Contrasting Behavioural and Biochemical Characteristics of Normal and Spontaneously α-Synuclein-Deficient Mice Treated With MPTP

α-Synuclein is the primary toxic constituent of Lewy bodies, but its exact function under homeostatic conditions remains elusive. To better understand the role of α-synuclein, we compared two C57BL sub-strains: the normal α-synuclein-expressing J6 and the α-synuclein-deficient J6-OlaHSD, for behavioural, dopaminergic and glial integrity in substantia nigra (SN) and caudate putamen (CPu) before and after 1-methyl-4-phenyl-1,2,3,6-tetrahydropyridine (MPTP) treatment. After MPTP treatment, J6 mice showed significant weight loss (−7% by Day 10), whereas OlaHSD mice maintained stable body weight. At baseline, J6 mice exhibited 33% higher locomotor activity but 38% more thigmotaxis, and 33% less endurance on the Rotarod test than OlaHSD mice. Loss of tyrosine hydroxylase-positive neurons was similar in OlaHSD (−40%) and J6 mice (−34%). J6 mice had double the SN GFAP-ir cells of J6-OlaHSD, a difference that was unchanged by MPTP treatment.
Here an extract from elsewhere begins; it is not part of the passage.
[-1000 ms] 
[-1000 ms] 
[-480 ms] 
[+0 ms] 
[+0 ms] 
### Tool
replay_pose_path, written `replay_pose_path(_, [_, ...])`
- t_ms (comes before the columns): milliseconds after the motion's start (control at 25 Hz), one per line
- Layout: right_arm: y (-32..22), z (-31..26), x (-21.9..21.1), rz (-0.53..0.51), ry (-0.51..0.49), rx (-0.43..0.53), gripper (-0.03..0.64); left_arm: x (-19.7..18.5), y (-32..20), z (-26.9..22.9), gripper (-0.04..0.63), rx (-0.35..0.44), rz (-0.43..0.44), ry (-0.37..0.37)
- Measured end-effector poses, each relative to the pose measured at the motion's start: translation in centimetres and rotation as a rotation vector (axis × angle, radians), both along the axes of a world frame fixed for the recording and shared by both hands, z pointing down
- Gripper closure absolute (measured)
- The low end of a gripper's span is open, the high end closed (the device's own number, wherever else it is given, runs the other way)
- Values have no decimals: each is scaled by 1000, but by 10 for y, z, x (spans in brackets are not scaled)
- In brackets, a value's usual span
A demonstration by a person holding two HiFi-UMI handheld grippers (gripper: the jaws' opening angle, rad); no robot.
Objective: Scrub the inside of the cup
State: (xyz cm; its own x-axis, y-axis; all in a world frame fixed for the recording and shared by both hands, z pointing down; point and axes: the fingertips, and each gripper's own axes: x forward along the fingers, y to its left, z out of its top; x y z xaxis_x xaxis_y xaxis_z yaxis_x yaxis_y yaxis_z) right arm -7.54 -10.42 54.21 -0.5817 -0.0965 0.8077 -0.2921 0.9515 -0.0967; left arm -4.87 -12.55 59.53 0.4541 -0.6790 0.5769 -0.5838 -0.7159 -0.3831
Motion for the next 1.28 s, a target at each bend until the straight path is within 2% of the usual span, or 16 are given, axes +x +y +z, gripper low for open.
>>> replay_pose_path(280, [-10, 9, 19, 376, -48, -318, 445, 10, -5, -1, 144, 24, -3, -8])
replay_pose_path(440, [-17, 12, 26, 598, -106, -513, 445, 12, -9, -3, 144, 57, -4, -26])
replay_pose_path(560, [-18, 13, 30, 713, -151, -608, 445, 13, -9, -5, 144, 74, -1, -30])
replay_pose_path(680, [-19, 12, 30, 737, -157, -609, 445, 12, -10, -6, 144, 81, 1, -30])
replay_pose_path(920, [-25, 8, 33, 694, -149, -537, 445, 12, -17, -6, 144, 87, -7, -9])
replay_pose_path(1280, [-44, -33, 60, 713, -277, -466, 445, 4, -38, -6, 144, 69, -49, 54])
In the CPu, MPTP increased GFAP-ir cells in both strains, but Iba1-ir cells significantly increased only in MPTP-treated OlaHSD mice, compared to J6 strain. We further compared the biochemical signatures using Raman micro-spectroscopy. The Raman spectra of the freshly cut SN sections showed a greater shift in the α-helix to β-sheet protein conformation ratio in MPTP-induced J6 mice, likely due to the absence of the Snca1 gene in OlaHSD mice. These findings suggest that the absence of α-synuclein plays a subtle role in the behavioural and neurochemical differences but has no significant effect on dopaminergic neurotransmission. It is therefore concluded that the presence of α-synuclein is important for non-dopaminergic behaviours such as anxiety-like behaviours and regulation of body weight. Under toxic challenge, gliosis in the SN and CPu may be regulated by α-synuclein. This study also emphasises the utility of Raman spectroscopy as a potential tool for identifying subtle protein conformation differences in mice with and without Snca1.